After a while, Monty turned to me and said, “You’re in love with John Roberts, aren’t you?”

Monty knows about my penchant for idealistic trailblazers; it’s actually one of the reasons why I married him. So I know he doesn’t feel too threatened. Besides, it would never work between Roberts and me. Sure, we’d have a brief moment of paradise, high off this ruling. But then we’d have to face reality.

Our only commonality stems from our differences. He was actually able to look at something objectively. He doesn’t agree with the policy, but still, he knows that this policy is allowed under the constitution. I could never distance myself that way.

And the sad thing is, most Supreme Court justices are the same as me in that regard. People don’t think of the Supreme Court as one party, they think of them as the “liberal court” and the “conservative court.” This was true even before Bush v Gore. And sadly, while yesterday’s decision was a step in the right direction, I don’t think that’s going to ever really change. By nature, most people aren’t objective.

So I guess I’ll stay with Monty, who is as subjective about most of the major issues as I am. I’d say that’s John Robert’s loss, but we both know, it’s just not that simple.

Saturday, June 23, 2012


This blog belongs to Lucy Jones-Bricker, the main character of Campaign Promises, which is free on Amazon. Here you can read her thoughts about the current presidential election, and how it all relates to her personal life. For her thoughts on past elections and other stories about Lucy, look for the e-book November Surprise, available on Amazon, August 2012.


Yesterday I took Abby to pre-school. Usually it’s Monty’s job to drop her off, and I pick her up. But he had an early morning meeting, so it was on me. When I got there, expecting to see Miss Kelly, the usual morning teacher, I was surprised to be greeted by a stranger.

“Hello,” she said. “We haven’t met yet. I’m Miss Angela.”

I introduced myself, and tried to make a hasty departure, because I was running late. Abby clung to my leg and didn’t want me to go. But she’s shy, like me, so it probably had nothing to do with Miss Angela. Nevertheless, when I got home I asked Monty why he hadn’t mentioned the new teacher.

He replied, “I don’t know. I thought you knew already.”

I didn’t. The teachers in the morning are different than in the afternoon. “So who is this Miss Angela?” I drilled him. “What’s her background? Does she seem good with the kids? Can we trust her with Abby?”

Monty told me to calm down and relax. “She’s great,” he said. And he left it at that. Annoying.

So I pressed him some more, and he listed off dozens of reasons for why she’s wonderful enough to entrust her with our child.

“You’d better not be making all this up, just to keep me quiet,” I said.

He laughed like I had said something funny.

It’s not that I’m normally a distrustful person. But this is my child. Any mother can understand. You don’t leave your child with just anyone.

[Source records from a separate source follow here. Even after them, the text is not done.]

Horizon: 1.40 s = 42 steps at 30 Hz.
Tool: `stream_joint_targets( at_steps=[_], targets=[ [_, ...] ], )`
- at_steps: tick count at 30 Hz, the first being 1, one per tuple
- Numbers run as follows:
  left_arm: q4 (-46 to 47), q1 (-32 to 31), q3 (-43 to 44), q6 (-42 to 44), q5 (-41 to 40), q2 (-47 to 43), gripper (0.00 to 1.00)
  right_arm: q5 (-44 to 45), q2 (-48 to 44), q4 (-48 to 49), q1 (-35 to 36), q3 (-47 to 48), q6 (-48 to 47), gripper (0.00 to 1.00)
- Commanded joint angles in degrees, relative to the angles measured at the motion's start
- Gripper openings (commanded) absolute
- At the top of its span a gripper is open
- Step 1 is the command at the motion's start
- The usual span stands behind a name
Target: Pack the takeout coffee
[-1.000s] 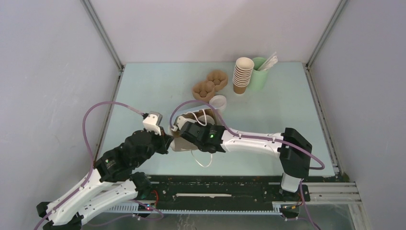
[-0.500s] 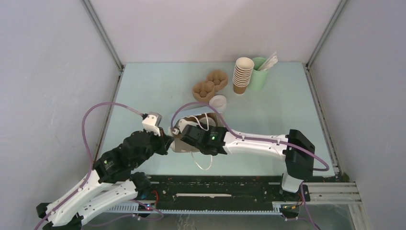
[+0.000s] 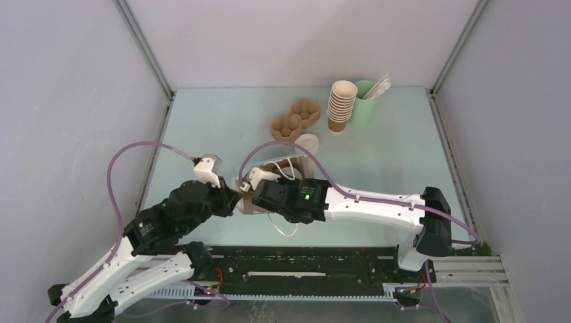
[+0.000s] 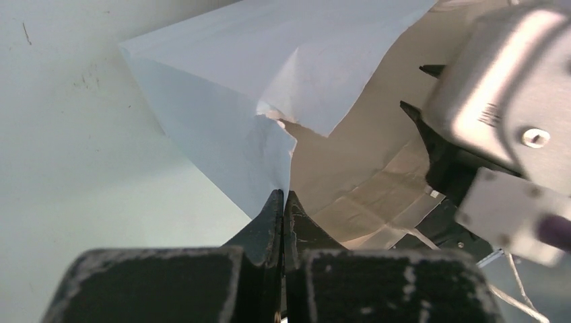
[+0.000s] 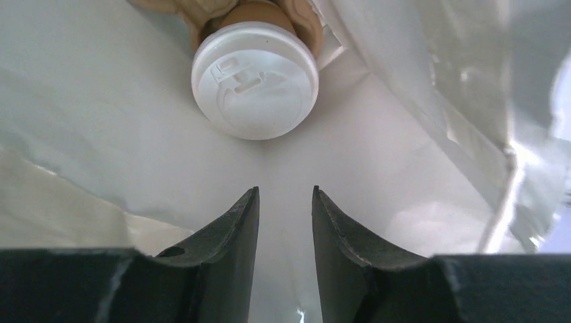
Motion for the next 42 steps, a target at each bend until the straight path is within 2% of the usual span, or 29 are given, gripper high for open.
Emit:
stream_joint_targets(
  at_steps=[1,15,21,26,33,36,42],
  targets=[
    [-2.08,-0.11,4.15,-4.50,-1.80,1.17,0.00,0.06,-3.58,-3.77,1.72,5.11,3.55,0.44],
    [-5.78,-0.10,6.97,-10.86,-3.64,1.99,0.00,0.40,-8.55,-9.78,4.38,12.71,6.23,0.52],
    [-9.38,0.21,11.24,-14.94,-5.14,4.56,0.00,6.35,-12.09,-12.03,5.16,21.18,7.26,0.58],
    [-12.33,2.10,14.28,-18.84,-5.33,6.31,0.00,11.28,-17.07,-11.04,4.38,22.42,6.96,0.67],
    [-13.47,13.18,15.70,-20.77,-0.05,5.75,0.00,7.47,-25.39,-7.16,0.19,16.39,7.30,0.72],
    [-12.94,20.07,15.74,-20.92,4.61,5.90,0.00,6.59,-27.91,-6.50,-0.66,13.36,7.79,0.73],
    [-10.73,29.63,13.29,-23.03,16.19,8.54,0.00,3.81,-30.11,-6.52,-2.83,9.14,9.36,0.74]
  ],
)
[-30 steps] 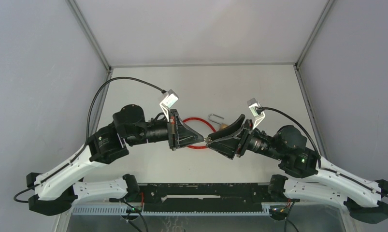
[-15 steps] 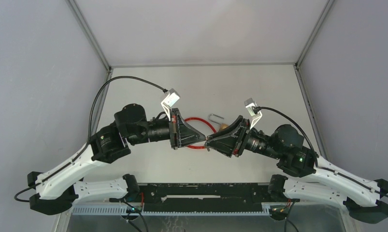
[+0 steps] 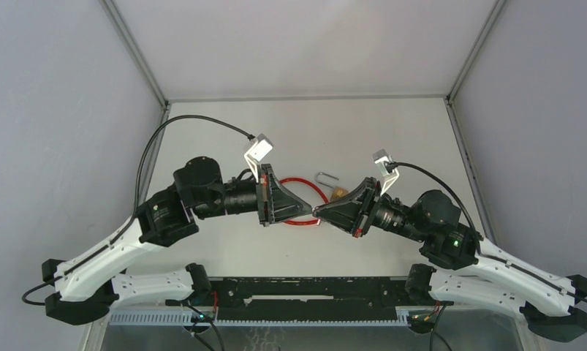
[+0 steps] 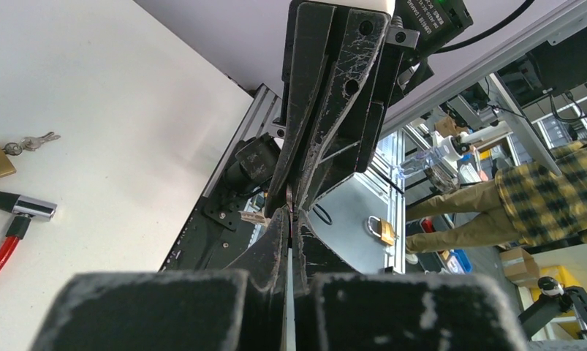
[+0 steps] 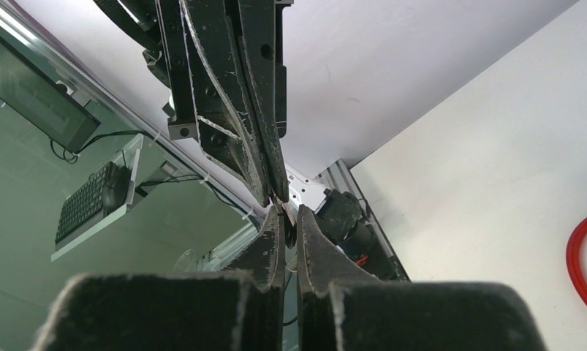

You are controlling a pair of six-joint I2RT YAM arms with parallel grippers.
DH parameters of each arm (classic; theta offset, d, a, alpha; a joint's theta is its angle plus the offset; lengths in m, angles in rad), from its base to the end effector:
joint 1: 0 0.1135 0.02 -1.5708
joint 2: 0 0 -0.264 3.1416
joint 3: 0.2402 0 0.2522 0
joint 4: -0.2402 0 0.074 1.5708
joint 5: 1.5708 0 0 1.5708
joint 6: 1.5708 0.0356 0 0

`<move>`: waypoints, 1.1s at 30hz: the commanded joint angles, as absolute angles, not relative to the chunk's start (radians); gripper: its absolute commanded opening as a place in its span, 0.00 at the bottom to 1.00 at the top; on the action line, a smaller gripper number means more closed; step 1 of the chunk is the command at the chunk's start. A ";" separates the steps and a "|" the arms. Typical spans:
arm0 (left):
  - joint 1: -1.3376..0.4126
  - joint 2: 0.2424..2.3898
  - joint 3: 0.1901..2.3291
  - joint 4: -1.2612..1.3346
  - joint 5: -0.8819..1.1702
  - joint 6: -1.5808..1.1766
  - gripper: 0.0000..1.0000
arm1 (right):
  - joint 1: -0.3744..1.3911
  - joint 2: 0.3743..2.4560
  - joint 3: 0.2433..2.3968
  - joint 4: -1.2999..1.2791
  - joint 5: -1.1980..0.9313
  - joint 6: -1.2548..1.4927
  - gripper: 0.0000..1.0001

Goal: Unlock with the key

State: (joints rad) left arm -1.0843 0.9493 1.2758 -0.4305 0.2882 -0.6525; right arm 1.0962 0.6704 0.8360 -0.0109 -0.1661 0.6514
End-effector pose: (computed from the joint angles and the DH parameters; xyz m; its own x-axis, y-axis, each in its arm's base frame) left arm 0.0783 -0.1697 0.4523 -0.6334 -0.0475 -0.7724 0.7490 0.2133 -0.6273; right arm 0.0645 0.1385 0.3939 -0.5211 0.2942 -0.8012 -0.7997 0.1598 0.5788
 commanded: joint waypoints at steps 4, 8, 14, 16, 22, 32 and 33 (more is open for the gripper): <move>-1.080 0.944 1.309 -0.396 0.294 -0.661 0.00 | 1.090 0.644 0.825 0.044 -0.162 0.668 0.00; -1.080 0.946 1.308 -0.396 0.297 -0.661 0.00 | 1.089 0.647 0.825 0.044 -0.176 0.668 0.00; -1.080 0.942 1.313 -0.410 0.237 -0.651 0.32 | 1.094 0.640 0.825 0.006 -0.153 0.675 0.00; -1.079 0.934 1.314 -0.425 0.193 -0.634 0.59 | 1.095 0.630 0.825 -0.078 -0.112 0.680 0.00; -1.072 0.883 1.299 -0.450 0.111 -0.498 0.99 | 1.095 0.586 0.806 -0.194 -0.004 0.725 0.00; -1.071 0.793 1.121 -0.481 -0.223 -0.152 1.00 | 1.082 0.490 0.756 -0.357 0.213 0.857 0.00; -1.071 0.799 1.114 -0.494 -0.250 -0.133 1.00 | 1.081 0.482 0.754 -0.380 0.230 0.870 0.00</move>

Which brings me to another point. In an AP-GfK poll released on Friday, Americans were found to favor Obama to Romney on social issues, 52% to 36%.

Social issues. That’s the personal stuff, the deep issues that strike you at the heart of who you are. These are life and death issues, like health care, education, poverty, and equal rights. Yet Democrats are clinging to this hope that it will be enough for Obama to have an edge in social issues, since people are still faulting him for the economy.

I just don’t get it. How can money be the most important thing? I wouldn’t want a venture capitalist caring for my child, and I also don’t want one running my country. I’m not saying the handling of the economy isn’t important. But to me, it’s never been the most important thing.

I want someone whom I can trust.

I told Monty this, and he asked, “Does that mean you’d rather have Miss Angela as president than Mitt Romney?”

Maybe. But I’d need to know her views on the social issues first.